Monica Cheru Creative Editor
Most public schools that applied for levy and fees increases for the first term of this year have now received feedback from the relevant office in the Ministry of Primary and Secondary Education.
The picture is not looking good.
Almost all public school authorities are battling with the challenge of delivering education against the backdrop of rising costs and limited resources.
On the other hand, the Government is trying to strike a balance between steep fees increases and the earnings of the majority.
A school head shared the struggle.
“The increments we applied for, that were duly discussed, proposed and voted on by the school development association (SDA) of parents, and based on a budget that was looking at simply maintaining standards, have not been approved.
“It is bad enough for all schools. But for schools with boarding facilities, it is extra difficult. It is a daily headache to feed the children.
“Bread prices are creeping up regularly. In addition, we cannot get roller meal which is what we had budgeted for and have to buy the more expensive refined mealie-meal.”
The SDA chair for the same school says the late approval of fees increases has worsened an already dire situation.
“We applied for increments in December when we held our SDA meeting,” the SDA chair said.
“If the approvals had come before schools opened, parents would have paid then and we could have procured most of the stuff that we need to run the schools.
“For the borders, we would have bought most of the non-perishables that are needed for the term.
“With some suppliers of perishables, we could have negotiated price lock-downs by paying in advance. Basic stuff to run the school like cleaning chemicals and stationery would all have been sorted. But now we have to try and get things whose prices have gone beyond our inflation estimates with less money. It is just not working.”
As in the streets, WhatsApp groups for parents’ views on the way forward are diverse.
“So, school X is now raising fees every term?” grouched one parent.
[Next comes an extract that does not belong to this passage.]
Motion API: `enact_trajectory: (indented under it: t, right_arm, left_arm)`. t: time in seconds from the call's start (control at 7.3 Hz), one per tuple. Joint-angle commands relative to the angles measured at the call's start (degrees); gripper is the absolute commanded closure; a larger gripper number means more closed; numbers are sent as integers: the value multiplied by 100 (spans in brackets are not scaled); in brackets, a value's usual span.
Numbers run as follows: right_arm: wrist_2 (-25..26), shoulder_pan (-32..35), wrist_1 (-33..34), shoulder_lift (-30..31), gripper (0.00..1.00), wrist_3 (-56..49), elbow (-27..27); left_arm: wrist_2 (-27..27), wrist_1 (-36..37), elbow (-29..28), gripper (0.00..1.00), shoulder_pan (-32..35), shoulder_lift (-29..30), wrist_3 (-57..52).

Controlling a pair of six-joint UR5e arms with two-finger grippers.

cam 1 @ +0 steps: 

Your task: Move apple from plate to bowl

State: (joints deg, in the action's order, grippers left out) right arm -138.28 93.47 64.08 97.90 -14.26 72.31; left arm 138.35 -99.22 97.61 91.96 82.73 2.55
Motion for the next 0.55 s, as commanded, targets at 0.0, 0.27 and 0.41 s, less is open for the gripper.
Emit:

“This is after the school authorities had announced the approval of an increment that will see parents pay almost $4 000 in top up levies when they paid $3 130 at the beginning of the term.
“Why are you acting like you are not living in this country? What are you paying for a loaf of bread now? How do you expect the school to operate?” another parent was quick to respond.
Those who support keeping fees tagged to costs say it is important to maintain standards and keep schools developing even in the current economic climate.
“Remember some years ago in many schools we let things go,” said another parent.
“There were no repairs and maintenance. There was no development at all. Learning standards plummeted and teachers left the service. Many institutions are still struggling to come back from thaat downward spiral.
“We cannot go into the same situation with our eyes open. Decisions we make now will not only impact on the present learners, but also on future streams. So keeping fees pegged to cost and not losing focus of our vision is the only way forward.”
But not all parents can afford such lofty idealism. There are many who are just barely holding on.
They have shelved plans on a personal level and are now concerned with simply surviving in the hope that things will get better sometime soon.
In another social discussion, another parent said it was clear that in the current situation some public schools — especially former Group A, that are meant to cater for all children are becoming enclaves for the partly privileged.
“When I attended the meeting to adjust fees last term, I realised that I was out of my depth,” said another parent.
“There were parents who were casually proposing high figures, more than four time what I was earning at the time.
“Others were even proposing payments in US dollars. And when it was time to vote, the high figures got the majority show of hands. So clearly these schools are no longer for the poor.”
Many schools are now resorting to unorthodox means of staying afloat.
Some institutions are asking learners to bring stuff like stationery and cleaning chemicals. In the case of borders, a list of provisions is given out for parents to buy.
In other schools, parents are coming up with their own extra levies which they use to buy what the school needs and hand that over as donations.
There are also tokens of appreciation for teachers which are set cash payments.
The challenge with that system is that it relies on every parent committing to meeting the agreed payments. Where a parent chooses to default, there is little room for enforcement.
The issue of sending children away for non-payment of gazetted levies and fees is already a human rights topical challenge and a legal minefield.
Which only leaves the option of discrimination against children whose extra levies are unpaid.
This is happening in classes where the teacher concentrates on the children who have paid and ignores those who have not.
There was a case at an elite private school in Mutare some years ago whereby the school authorities placed on the notice boards names of pupils whose parents had not paid the extra levies.
The learners were hounded by their peers in the dining halls as they would be asked whose parents’ money they were literally consuming.
In tears, the learners would beseech their parents to comply.
Clearly, discrimination is brutally effective to enforce compliance, but it is equally bad on the learners. One can only imagine the trauma suffered by those children.
In addition, there is also the high financial risk with the moneys that have no regulatory oversight.
Soon, we could be hearing cases of misappropriation as there are no set guidelines for the procurement processes for these informal levies.
The real solution is for the Government to allow SDAs to set their own fees, and as long as the application is in order, it should be approved.
Some learners will be affected and may have to change institutions, but in the long run it is a better option.
It will make it easier to define schools in urgent need of intervention by state and non-state actors.
It is the only way to ensure that schools can maintain standards and keep the country’s education system running.
l The writer is a former high school teacher and textbook author.